Maybe I'm misreading your statement, but it sounds like you consider both of us as not "ups" - grown-ups. Well, guilty as charged, at least on my end when it comes to a child's sense of independence.
Ray
However, as a more hairy, somewhat fully-grown man-boy, the only moral I now discern from the Little Golden Book of Tootle is that of the destruction of individuality through conformity and industrialization. The heavy hand of government ordinance is ever-present in Tootle... See More’s mind when his thoughts stray from his long labor. He thinks longingly of playing in open buttercup fields, and dancing with butterflies, but the rigor of his duties becomes increasingly consuming.
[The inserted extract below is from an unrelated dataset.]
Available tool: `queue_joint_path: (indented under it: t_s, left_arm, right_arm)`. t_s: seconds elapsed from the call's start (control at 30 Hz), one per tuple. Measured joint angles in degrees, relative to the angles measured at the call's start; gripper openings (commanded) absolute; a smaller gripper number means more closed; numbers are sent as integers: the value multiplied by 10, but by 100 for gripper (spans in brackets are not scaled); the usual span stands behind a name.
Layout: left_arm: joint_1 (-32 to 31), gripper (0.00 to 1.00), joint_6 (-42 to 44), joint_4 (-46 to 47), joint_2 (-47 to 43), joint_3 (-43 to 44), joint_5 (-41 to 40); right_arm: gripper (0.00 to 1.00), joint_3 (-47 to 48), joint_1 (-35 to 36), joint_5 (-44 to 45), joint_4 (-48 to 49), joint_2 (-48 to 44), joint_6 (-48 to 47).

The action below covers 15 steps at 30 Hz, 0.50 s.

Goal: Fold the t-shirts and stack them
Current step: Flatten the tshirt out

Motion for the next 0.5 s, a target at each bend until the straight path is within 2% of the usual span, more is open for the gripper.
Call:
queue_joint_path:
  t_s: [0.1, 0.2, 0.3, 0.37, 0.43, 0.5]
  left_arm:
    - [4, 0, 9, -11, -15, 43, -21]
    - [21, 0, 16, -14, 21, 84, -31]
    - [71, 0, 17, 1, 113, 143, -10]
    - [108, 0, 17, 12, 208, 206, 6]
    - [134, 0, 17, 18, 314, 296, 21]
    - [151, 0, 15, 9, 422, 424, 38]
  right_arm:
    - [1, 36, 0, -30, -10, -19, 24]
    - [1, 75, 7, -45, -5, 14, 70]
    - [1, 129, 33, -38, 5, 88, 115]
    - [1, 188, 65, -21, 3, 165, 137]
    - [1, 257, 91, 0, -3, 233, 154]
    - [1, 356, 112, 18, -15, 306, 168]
Tootle’s personal development and freedoms are continually abolished under the guise of scholastic pursuits and career advancement. He is constantly manipulating by his appointed engineer (who overtly extols him whenever “progress” is made), and subject to wily schemes that are designed to extricate him from the perils of personal choice.
The climatic scene is particularly disparaging, as the entire town wantonly conspires to bar Tootle's passage through his beloved buttercup field with a red flag at every turn. As our protagonist is trapped in a field of flying red flags, crushed and weeping, the Communist message becomes abundant. We at long last are finally left alone to succumb to the quasi-nationalistic machinations of our day; the very essence and spirit of life we began with are smited out beneath the taxing iron sky. The horror of exemption from even a holistic existence is made null, no promise for the flesh that toils now a cog gravely.
I pine no longer for this green earth… the revolution begins at sunrise!